This morning I had a date to iron altar cloths at church. If it hadn’t been for that, I think I might have read poems all day. Bright and early I found myself listening hungrily to The Daily Poem podcast, which I sometimes ignore for weeks at a time. Today, by contrast, its offerings seemed like my necessary food, cultivating hope and peace in my heart the way bodily exercise generates endorphins for the brain and psyche.

Not all poems are tasty, but even the bitter ones supply certain kinds of trace elements, hints and explorations of the worlds that lie underneath the clamoring and crowded surfaces where we walk every day. I like very much the engagement with the poets themselves, people who often do appreciate the mystery of things, but I usually avoid long poems. These very short poem podcasts help me to focus and enjoy works I might not normally read, even some longer poems; because it’s all auditory, and I can’t see how long of a poem or portion will be read, and be put off by it.

Today one of the podcast hosts, Heidi White, talked about the poem “Velvet Shoes,” by Elinor Wylie. She told us about her own longing, two days after Christmas, for peace and quiet, after the busyness of the holiday, and how this poem conveys the heaviness of the snow, and how that heaviness creates silence and a kind of weighty peace, “…the feeling you get going into the nave of a great cathedral.”

VELVET SHOES

Let us walk in the white snow
    In a soundless space;
With footsteps quiet and slow,
    At a tranquil pace,
    Under veils of white lace.

I shall go shod in silk,
    And you in wool,
White as white cow’s milk,
    More beautiful
    Than the breast of a gull.

We shall walk through the still town
    In a windless peace;
We shall step upon white down,
    Upon silver fleece,
    Upon softer than these.

We shall walk in velvet shoes:
    Wherever we go
Silence will fall like dews
    On white silence below.
    We shall walk in the snow.

-Elinor Wylie, 1885-1928

The longing expressed in the few stanzas is impressive. We do start to wonder if the narrator will break out of the future tense and make it the present. Personally, I think that if she were truly hopeful of walking in the whiteness, she would do the activity first, and then write about it. Unless it is a sort of love letter, to someone not present at the moment. It seems to be as much about longing — and maybe purity? — as it is about snow.

Winter at Pippin’s place.
The Daily Poem hosts talked to me about several other poems as I was getting dressed, by W.H. Auden, Edward Thomas, George Santayana and Mary Oliver. Of course, many of the recent offerings have been autumnal or Advent-themed poems, but I enjoyed them all. I may save some to post here in the appropriate season next year.
 

“Velvet Shoes” may have especially impressed me because I am anticipating walking in the snow myself this week, if my plans work out to visit Pippin. And here I was, just yesterday, going on about fire and warmth….
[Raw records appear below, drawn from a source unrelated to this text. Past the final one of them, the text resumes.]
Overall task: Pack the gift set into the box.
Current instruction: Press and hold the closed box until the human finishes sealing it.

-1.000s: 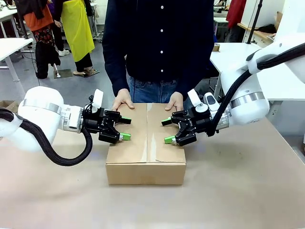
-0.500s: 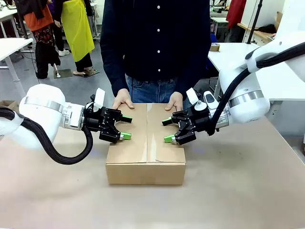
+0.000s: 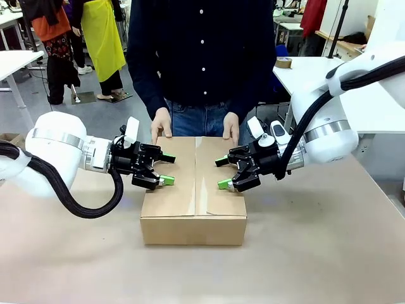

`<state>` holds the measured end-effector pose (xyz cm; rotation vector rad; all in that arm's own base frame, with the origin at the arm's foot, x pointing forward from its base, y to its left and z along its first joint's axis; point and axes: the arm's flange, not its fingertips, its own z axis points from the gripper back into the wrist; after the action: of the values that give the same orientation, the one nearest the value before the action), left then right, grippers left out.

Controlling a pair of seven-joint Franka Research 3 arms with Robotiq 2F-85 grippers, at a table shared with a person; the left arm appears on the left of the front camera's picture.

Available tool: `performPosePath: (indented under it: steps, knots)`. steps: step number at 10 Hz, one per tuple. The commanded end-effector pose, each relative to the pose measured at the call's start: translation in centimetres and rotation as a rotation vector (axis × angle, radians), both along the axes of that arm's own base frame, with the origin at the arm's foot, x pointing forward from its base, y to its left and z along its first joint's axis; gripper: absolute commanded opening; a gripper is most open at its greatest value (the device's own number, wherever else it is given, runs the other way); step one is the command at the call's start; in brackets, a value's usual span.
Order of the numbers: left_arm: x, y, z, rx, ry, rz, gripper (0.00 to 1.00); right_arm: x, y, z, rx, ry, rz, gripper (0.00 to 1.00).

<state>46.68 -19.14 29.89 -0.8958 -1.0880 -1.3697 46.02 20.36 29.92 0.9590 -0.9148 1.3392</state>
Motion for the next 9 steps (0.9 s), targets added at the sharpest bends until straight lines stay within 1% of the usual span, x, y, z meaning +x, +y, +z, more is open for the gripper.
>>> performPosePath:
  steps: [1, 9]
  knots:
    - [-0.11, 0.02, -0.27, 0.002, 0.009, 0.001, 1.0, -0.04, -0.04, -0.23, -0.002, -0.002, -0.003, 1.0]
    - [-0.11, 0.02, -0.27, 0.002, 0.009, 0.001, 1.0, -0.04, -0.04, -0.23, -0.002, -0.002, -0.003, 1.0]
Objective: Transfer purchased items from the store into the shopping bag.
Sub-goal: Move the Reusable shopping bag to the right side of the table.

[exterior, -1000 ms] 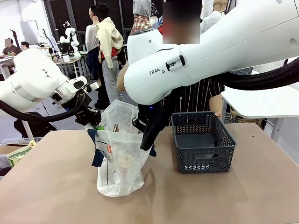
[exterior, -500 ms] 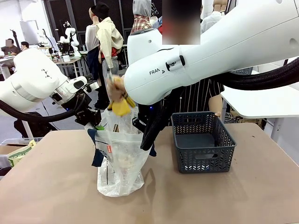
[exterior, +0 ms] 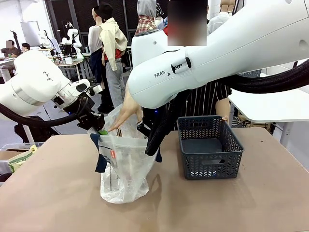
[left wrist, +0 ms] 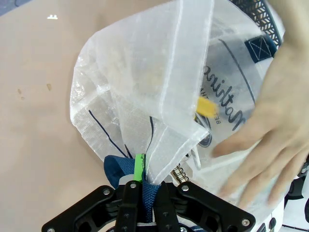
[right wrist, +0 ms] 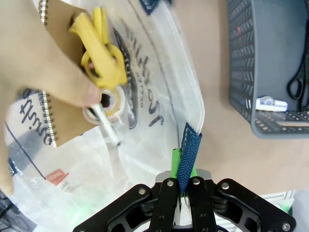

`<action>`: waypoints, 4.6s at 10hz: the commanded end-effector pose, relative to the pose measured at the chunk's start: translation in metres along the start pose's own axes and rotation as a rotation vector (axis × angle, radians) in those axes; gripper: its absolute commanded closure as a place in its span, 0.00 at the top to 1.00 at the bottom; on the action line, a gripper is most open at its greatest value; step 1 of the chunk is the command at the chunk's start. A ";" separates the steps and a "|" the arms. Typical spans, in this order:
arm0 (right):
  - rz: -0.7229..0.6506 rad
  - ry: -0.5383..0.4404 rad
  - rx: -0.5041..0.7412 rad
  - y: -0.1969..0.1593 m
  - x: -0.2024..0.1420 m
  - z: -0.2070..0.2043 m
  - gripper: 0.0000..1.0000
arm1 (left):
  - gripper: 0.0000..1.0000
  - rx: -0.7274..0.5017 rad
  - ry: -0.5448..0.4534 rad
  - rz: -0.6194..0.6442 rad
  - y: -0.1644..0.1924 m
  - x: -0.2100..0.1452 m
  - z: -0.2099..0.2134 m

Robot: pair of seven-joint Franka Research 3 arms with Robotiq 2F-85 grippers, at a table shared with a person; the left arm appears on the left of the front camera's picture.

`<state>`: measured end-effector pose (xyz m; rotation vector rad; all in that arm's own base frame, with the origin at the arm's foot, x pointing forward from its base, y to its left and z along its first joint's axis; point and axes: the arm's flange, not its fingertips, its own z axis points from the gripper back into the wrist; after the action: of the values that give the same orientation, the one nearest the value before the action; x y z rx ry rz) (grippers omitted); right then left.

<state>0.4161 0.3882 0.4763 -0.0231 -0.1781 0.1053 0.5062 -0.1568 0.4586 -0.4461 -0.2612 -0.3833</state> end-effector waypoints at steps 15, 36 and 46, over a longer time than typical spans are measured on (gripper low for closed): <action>0.001 -0.001 0.000 0.000 -0.002 -0.001 0.00 | 0.00 -0.002 -0.004 0.003 0.000 -0.002 0.001; 0.001 -0.001 0.000 0.000 -0.002 -0.001 0.00 | 0.00 -0.002 -0.004 0.003 0.000 -0.002 0.001; 0.001 -0.001 0.000 0.000 -0.002 -0.001 0.00 | 0.00 -0.002 -0.004 0.003 0.000 -0.002 0.001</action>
<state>0.4160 0.3882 0.4764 -0.0230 -0.1783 0.1052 0.5062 -0.1569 0.4586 -0.4461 -0.2611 -0.3835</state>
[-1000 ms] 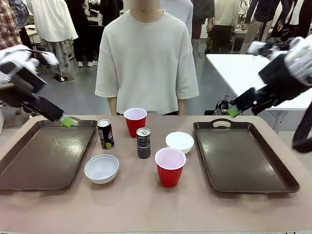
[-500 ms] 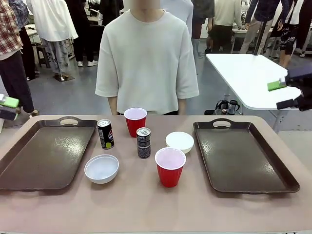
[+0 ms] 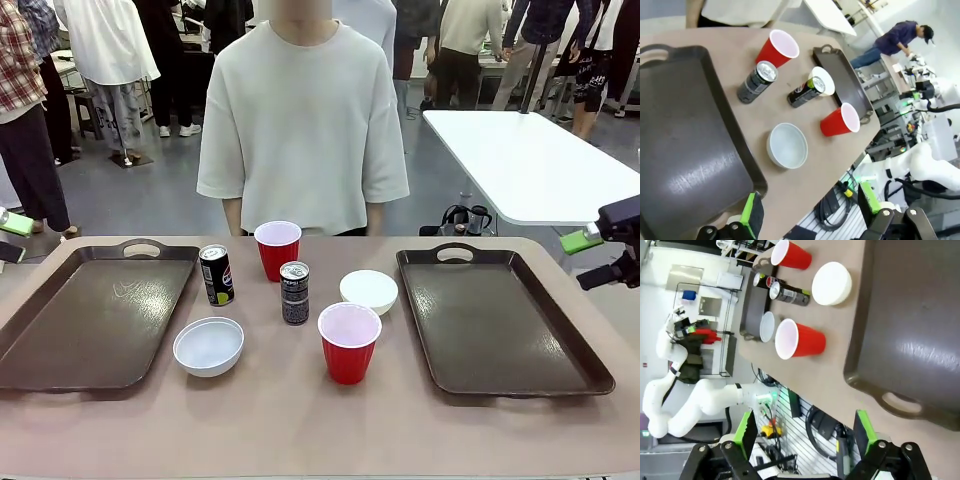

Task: Prepare tableware on both trays.
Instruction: Pick up a Picnic Bowl from the table and place it on a Handle tray.

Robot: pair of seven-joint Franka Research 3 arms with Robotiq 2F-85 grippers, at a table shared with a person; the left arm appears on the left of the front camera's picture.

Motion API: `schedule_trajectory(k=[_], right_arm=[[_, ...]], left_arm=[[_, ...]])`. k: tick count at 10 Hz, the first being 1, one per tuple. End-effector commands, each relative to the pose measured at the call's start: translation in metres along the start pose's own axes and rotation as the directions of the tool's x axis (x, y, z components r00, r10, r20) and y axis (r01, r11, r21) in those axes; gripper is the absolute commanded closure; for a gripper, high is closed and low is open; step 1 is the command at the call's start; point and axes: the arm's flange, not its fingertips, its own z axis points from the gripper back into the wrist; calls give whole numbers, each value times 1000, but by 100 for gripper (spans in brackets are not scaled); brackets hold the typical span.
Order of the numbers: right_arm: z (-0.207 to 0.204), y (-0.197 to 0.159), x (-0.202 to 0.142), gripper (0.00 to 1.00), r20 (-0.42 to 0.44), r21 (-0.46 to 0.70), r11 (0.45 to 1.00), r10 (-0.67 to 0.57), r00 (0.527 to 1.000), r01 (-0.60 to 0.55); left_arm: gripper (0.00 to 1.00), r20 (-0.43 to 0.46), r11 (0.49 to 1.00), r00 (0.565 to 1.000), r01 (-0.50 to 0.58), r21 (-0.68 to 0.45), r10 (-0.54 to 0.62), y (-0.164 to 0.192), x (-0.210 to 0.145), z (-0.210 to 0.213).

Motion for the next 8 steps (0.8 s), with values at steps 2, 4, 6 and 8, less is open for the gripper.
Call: schedule_trajectory(k=[2,4,6,8], right_arm=[[0,0,0,0,0,0,1000,0,1000,0],[0,0,0,0,0,0,1000,0,1000,0],[0,0,0,0,0,0,1000,0,1000,0],[0,0,0,0,0,0,1000,0,1000,0]], left_arm=[[0,0,1000,1000,0,0,0,0,0,0],[0,0,1000,1000,0,0,0,0,0,0],[0,0,1000,1000,0,0,0,0,0,0],[0,0,1000,1000,0,0,0,0,0,0]])
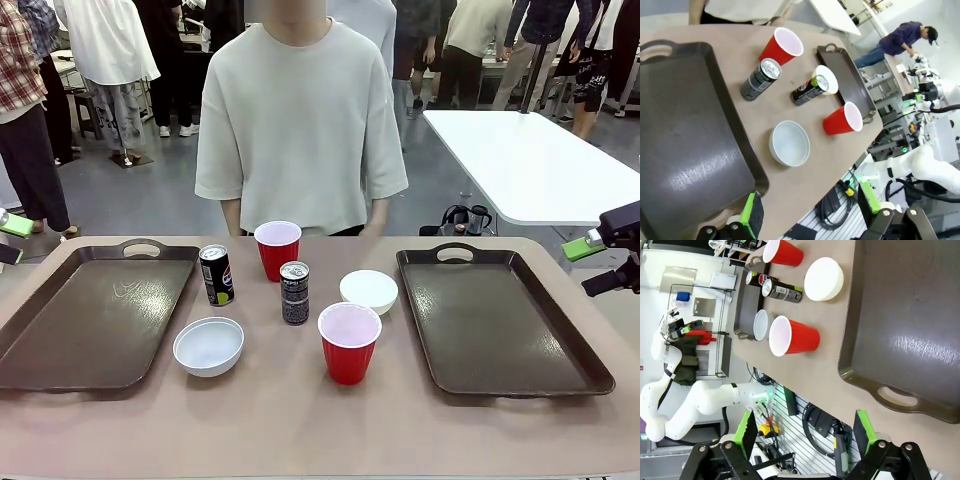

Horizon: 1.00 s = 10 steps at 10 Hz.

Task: Prepare tableware on both trays.
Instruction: Pick up a Picnic Bowl from the table and place it on a Handle tray.

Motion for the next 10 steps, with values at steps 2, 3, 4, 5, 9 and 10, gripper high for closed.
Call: schedule_trajectory(k=[2,3,4,5,9,10], right_arm=[[0,-2,2,0,4,26,1000,13,1000,-13],[0,-2,2,0,4,26,1000,13,1000,-13],[0,-2,2,0,4,26,1000,13,1000,-13],[0,-2,2,0,4,26,1000,13,1000,-13],[0,-2,2,0,4,26,1000,13,1000,-13],[0,-2,2,0,4,26,1000,13,1000,-13]], left_arm=[[0,11,1000,1000,11,-16,-10,1,1,0],[0,11,1000,1000,11,-16,-10,1,1,0],[0,0,1000,1000,0,1,0,0,0,0],[0,-71,989,997,34,142,-24,-9,5,-9],[0,-255,828,962,221,516,-98,-72,34,-102],[0,-295,782,947,276,559,-124,-83,34,-133]])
I always think I do not want to visit snowy and cold places, but whenever I do, it’s fun. Did you notice that in spite of the narrator’s silk and lace garments, there is no mention of the cold? That might mean that it is just the poem for me!

We’ll make fire our business.

This morning Liam and I squeezed in one game of Bananagrams, while his parents were making the rounds of all the rooms to find stray items not to leave behind. The grandchildren also stuffed their backpacks, and found space for last-minute offerings I made: their choice of a matchbox car and a book from my toy area/children’s library.

Liam chose one of the two remaining Sugar Creek Gang paperbacks, and Laddie combed through shelves and baskets looking for the hardcover Velveteen Rabbit, which he and I had enjoyed together last week; he finally did locate it. Brodie debated between The Little Fur Family and another book about a small animal, but after I encouraged him to take the classic, he happily went home with that superior and more traditional story. Clara finally settled on The Fox Jumped Up One Winter’s Night, after which you could hear young and old voices singing the story upstairs and down as she packed it into her bag.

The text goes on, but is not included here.